Understanding Drug Addiction

Drug addiction can include both illegal drugs such as heroin or cocaine, or prescription medications. Just because a doctor prescribes a medication does not mean that there is not still a risk of addiction, for example, many prescription pain relievers can be highly addictive.

Regardless of the substance a person is addicted to, addiction can change the way they think, feel, and behave. When a person is struggling with drug addiction, they are often unable to stop on their own despite negative consequences.
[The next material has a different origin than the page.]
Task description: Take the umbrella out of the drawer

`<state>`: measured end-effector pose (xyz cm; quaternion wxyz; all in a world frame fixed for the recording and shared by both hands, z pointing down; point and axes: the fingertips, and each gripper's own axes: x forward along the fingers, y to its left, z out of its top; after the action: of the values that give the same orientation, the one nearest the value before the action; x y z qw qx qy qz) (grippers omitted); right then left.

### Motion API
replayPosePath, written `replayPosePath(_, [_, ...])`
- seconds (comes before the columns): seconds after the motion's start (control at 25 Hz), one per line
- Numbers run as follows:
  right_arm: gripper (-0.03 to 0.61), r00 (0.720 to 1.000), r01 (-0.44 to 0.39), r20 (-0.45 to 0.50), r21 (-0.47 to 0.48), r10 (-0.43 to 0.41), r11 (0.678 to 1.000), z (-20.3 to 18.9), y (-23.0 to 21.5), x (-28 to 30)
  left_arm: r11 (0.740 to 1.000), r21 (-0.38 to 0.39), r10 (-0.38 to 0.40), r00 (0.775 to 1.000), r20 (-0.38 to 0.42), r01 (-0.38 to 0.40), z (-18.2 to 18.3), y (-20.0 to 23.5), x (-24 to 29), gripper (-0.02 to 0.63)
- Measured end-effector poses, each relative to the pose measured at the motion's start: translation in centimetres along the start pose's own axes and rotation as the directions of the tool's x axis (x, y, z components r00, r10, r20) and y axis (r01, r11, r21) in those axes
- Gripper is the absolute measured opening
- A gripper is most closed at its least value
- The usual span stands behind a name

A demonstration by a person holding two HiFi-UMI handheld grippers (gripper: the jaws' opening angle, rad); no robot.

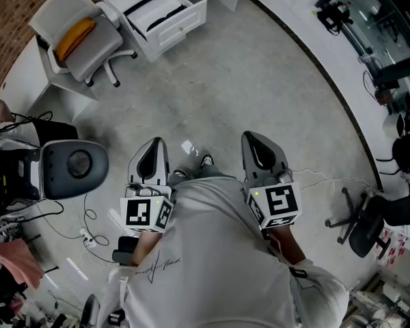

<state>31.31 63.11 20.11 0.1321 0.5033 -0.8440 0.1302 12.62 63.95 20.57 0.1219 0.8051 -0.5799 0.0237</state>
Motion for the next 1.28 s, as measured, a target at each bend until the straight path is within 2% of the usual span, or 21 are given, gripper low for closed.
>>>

A common misconception about drug addiction is that it is a choice and a matter of willpower. While the initial decision to use drugs may have been a choice, by the time drug addiction develops, it is often out of the person’s control.

Substance abuse changes the brain, and due to these changes, it becomes very difficult to stop using willpower alone. Instead, most people need professional treatment.
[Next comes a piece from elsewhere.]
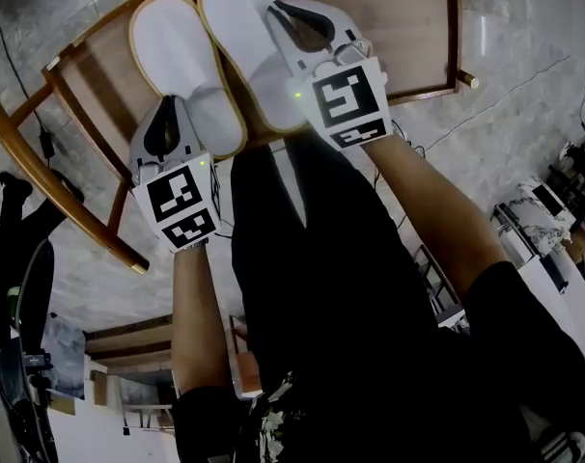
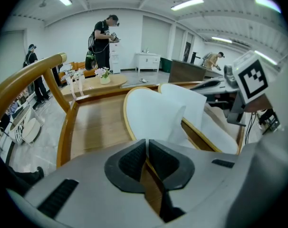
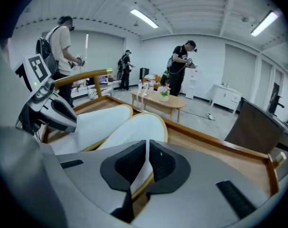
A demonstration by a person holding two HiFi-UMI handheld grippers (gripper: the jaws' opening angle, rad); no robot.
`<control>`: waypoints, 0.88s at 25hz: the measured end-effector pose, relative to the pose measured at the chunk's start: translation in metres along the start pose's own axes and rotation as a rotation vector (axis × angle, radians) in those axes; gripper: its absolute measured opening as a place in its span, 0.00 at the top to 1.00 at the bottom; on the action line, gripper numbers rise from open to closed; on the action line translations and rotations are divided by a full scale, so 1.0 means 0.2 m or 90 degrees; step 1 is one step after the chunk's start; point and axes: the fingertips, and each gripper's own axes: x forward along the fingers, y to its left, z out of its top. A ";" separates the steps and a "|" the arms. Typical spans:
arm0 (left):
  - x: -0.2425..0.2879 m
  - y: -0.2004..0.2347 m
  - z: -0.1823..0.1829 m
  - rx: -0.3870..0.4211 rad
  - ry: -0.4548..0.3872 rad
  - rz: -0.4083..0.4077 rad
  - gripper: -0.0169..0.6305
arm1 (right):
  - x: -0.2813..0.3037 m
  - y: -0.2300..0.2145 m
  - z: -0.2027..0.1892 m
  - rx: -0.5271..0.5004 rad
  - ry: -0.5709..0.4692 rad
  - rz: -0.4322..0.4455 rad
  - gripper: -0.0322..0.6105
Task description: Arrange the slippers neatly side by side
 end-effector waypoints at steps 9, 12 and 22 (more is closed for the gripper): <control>0.02 0.00 0.01 -0.012 0.004 -0.016 0.94 | 0.03 -0.01 -0.05 0.015 -0.006 -0.014 0.93; 0.03 0.00 0.02 -0.013 0.001 -0.017 0.94 | 0.03 -0.02 -0.06 0.029 -0.002 -0.015 0.93; 0.03 -0.03 0.03 0.003 -0.005 -0.025 0.94 | 0.03 -0.03 -0.06 0.048 -0.007 -0.032 0.93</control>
Addiction is a chronic disease, but long-term recovery is possible. Treatment at a drug addiction treatment center in Florida can help individuals develop the skills and implement the changes necessary to overcome addiction.

The Most Common Types of Drug Addiction

There are many drugs, both legal and illegal, that have addictive properties. Not everyone who uses these drugs will become addicted, but the risk exists and is influenced by genetics and environmental factors as well. The most common types of drug addiction include:

Cocaine Addiction

Cocaine is an illicit stimulant drug that is derived from the Coca plant. It comes in the form of a white powder and increases energy, focus, and confidence. Cocaine can create an intense feeling of euphoria because it increases dopamine production in the brain. Like heroin, it also alters the brain’s reward system

Heroin Addiction

Heroin is derived from morphine and can be highly addictive. It is an opioid drug that alters how the brain perceives pain and reward. Much of the heroin in the United States is cut with dangerous additives like fentanyl, an opioid that is estimated to be 50 times stronger than heroin and 100 times stronger than morphine.

Opioid Addiction

Opioids can include both prescription medications such as OxyContin (oxycodone) or Vicodin (hydrocodone) and illicit drugs such as heroin or fentanyl. Opioids are commonly used to relieve pain but can induce euphoria as well. Opioid addiction is extremely dangerous as these drugs are responsible for the majority of drug overdose deaths today.

Meth Addiction

Meth is short for methamphetamine, an illicit stimulant drug that also induces intense euphoria due to increased dopamine production in the brain. People who abuse meth may binge on it, staying awake for several days at a time, and it is extremely addictive.

Marijuana Addiction

Although you cannot overdose on marijuana and it is legal in some states, it is still an addictive drug and can have harmful effects on both physical and mental health.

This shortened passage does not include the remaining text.